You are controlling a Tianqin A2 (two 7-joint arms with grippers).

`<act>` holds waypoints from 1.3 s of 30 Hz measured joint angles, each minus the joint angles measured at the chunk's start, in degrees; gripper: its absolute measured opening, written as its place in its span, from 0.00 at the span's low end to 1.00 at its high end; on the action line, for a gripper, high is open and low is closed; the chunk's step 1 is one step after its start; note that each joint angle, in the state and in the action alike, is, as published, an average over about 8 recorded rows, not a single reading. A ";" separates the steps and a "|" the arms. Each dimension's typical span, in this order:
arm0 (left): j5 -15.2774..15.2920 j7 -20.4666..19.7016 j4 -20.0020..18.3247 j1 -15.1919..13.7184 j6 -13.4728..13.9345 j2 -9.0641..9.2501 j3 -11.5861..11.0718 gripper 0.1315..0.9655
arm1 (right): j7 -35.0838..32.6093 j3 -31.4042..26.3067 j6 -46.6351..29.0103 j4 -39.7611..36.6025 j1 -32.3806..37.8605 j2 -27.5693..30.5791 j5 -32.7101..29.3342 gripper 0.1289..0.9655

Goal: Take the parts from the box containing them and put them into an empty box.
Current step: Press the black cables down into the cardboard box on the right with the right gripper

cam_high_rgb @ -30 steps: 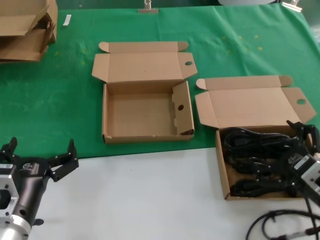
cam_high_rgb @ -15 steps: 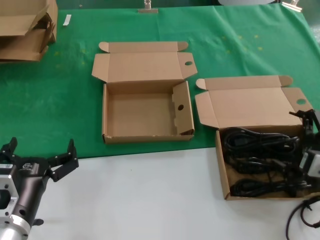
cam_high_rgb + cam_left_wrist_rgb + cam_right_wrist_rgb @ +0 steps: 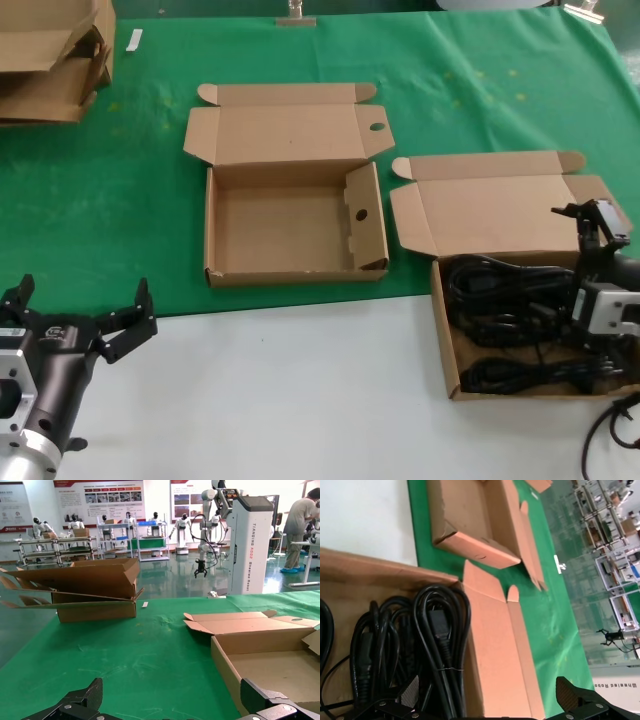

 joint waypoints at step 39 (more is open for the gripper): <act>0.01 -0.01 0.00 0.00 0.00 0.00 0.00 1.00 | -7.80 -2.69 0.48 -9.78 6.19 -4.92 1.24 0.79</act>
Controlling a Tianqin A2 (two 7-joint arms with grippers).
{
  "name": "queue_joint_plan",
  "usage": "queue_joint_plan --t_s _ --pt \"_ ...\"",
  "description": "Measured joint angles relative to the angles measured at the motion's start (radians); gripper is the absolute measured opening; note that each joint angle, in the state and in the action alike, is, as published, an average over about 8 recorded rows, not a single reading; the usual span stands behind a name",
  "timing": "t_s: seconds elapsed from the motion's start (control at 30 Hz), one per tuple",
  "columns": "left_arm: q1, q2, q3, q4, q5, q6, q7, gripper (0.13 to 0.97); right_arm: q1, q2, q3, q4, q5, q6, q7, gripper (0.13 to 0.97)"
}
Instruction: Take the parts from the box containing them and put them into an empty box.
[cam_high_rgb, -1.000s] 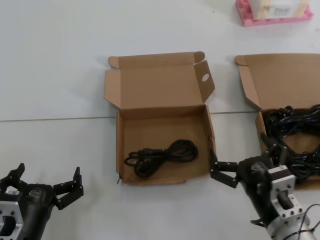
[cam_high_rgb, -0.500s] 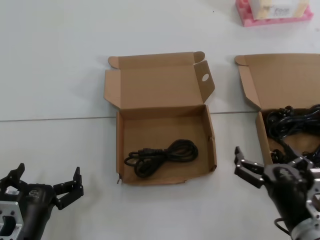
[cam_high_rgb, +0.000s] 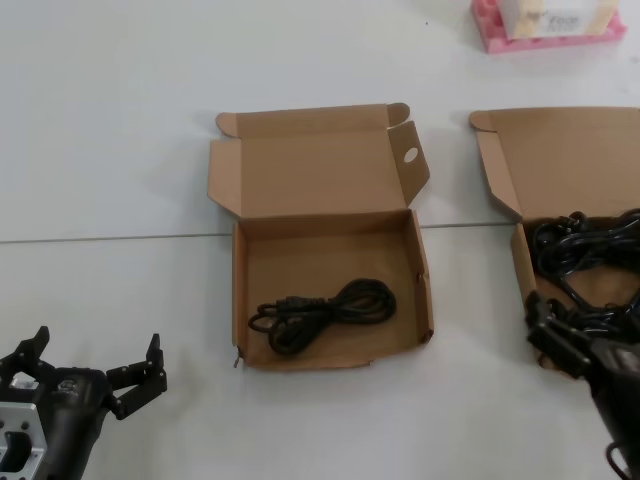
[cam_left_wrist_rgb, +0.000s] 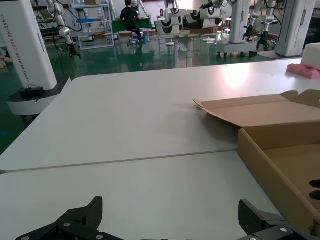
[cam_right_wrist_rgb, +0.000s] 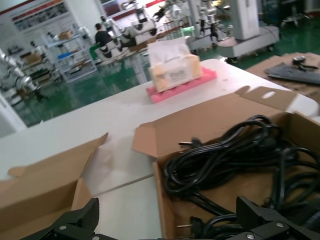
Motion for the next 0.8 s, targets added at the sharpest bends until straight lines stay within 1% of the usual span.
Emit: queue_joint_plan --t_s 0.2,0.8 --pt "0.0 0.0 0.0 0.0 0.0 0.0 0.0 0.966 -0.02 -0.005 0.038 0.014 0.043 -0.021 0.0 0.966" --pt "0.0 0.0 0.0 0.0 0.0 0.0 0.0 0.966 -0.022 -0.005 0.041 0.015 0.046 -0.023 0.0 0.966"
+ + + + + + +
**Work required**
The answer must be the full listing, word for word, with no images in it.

**Task result**
You are controlling a Tianqin A2 (two 7-joint arms with grippers).

`<act>` holds waypoints from 1.3 s of 30 Hz measured joint angles, each minus the joint angles measured at the chunk's start, in degrees; gripper: its absolute measured opening, written as its place in its span, from 0.00 at the span's low end to 1.00 at its high end; on the action line, for a gripper, high is open and low is closed; the chunk's step 1 is one step after its start; note that each joint angle, in the state and in the action alike, is, as published, an average over about 8 recorded rows, not a single reading. A ";" separates the steps and a "|" the arms. Each dimension's typical span, in this order:
arm0 (left): j5 -15.2774..15.2920 j7 -20.4666..19.7016 j4 -20.0020..18.3247 j1 -15.1919..13.7184 j6 -13.4728..13.9345 j2 -9.0641..9.2501 j3 -11.5861..11.0718 gripper 0.1315..0.9655
arm1 (right): j7 -35.0838..32.6093 j3 -31.4042..26.3067 j6 -46.6351..29.0103 j4 -39.7611..36.6025 j1 -32.3806..37.8605 j2 -27.5693..30.5791 j5 -32.7101..29.3342 gripper 0.1289..0.9655

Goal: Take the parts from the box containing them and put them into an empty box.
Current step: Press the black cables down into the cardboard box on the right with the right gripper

cam_high_rgb @ -30 steps: 
cam_high_rgb @ -15 steps: 
cam_high_rgb + cam_left_wrist_rgb + cam_right_wrist_rgb @ +0 steps: 

 joint waypoints at step 39 (more is open for the gripper): <act>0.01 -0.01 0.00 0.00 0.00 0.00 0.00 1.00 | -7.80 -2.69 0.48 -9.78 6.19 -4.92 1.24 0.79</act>
Controlling a Tianqin A2 (two 7-joint arms with grippers).
{
  "name": "queue_joint_plan",
  "usage": "queue_joint_plan --t_s _ --pt \"_ ...\"",
  "description": "Measured joint angles relative to the angles measured at the motion's start (radians); gripper is the absolute measured opening; note that each joint angle, in the state and in the action alike, is, as published, an average over about 8 recorded rows, not a single reading; the usual span stands behind a name",
  "timing": "t_s: seconds elapsed from the motion's start (control at 30 Hz), one per tuple",
  "columns": "left_arm: q1, q2, q3, q4, q5, q6, q7, gripper (0.13 to 0.97); right_arm: q1, q2, q3, q4, q5, q6, q7, gripper (0.13 to 0.97)"
}
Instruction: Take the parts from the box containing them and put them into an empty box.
[cam_high_rgb, -1.000s] 
[cam_high_rgb, -0.500s] 
[cam_high_rgb, +0.000s] 
[cam_left_wrist_rgb, +0.000s] 
[cam_right_wrist_rgb, +0.000s] 
Motion for the next 0.8 s, targets added at the sharpest bends until straight lines stay within 1% of the usual span.
Emit: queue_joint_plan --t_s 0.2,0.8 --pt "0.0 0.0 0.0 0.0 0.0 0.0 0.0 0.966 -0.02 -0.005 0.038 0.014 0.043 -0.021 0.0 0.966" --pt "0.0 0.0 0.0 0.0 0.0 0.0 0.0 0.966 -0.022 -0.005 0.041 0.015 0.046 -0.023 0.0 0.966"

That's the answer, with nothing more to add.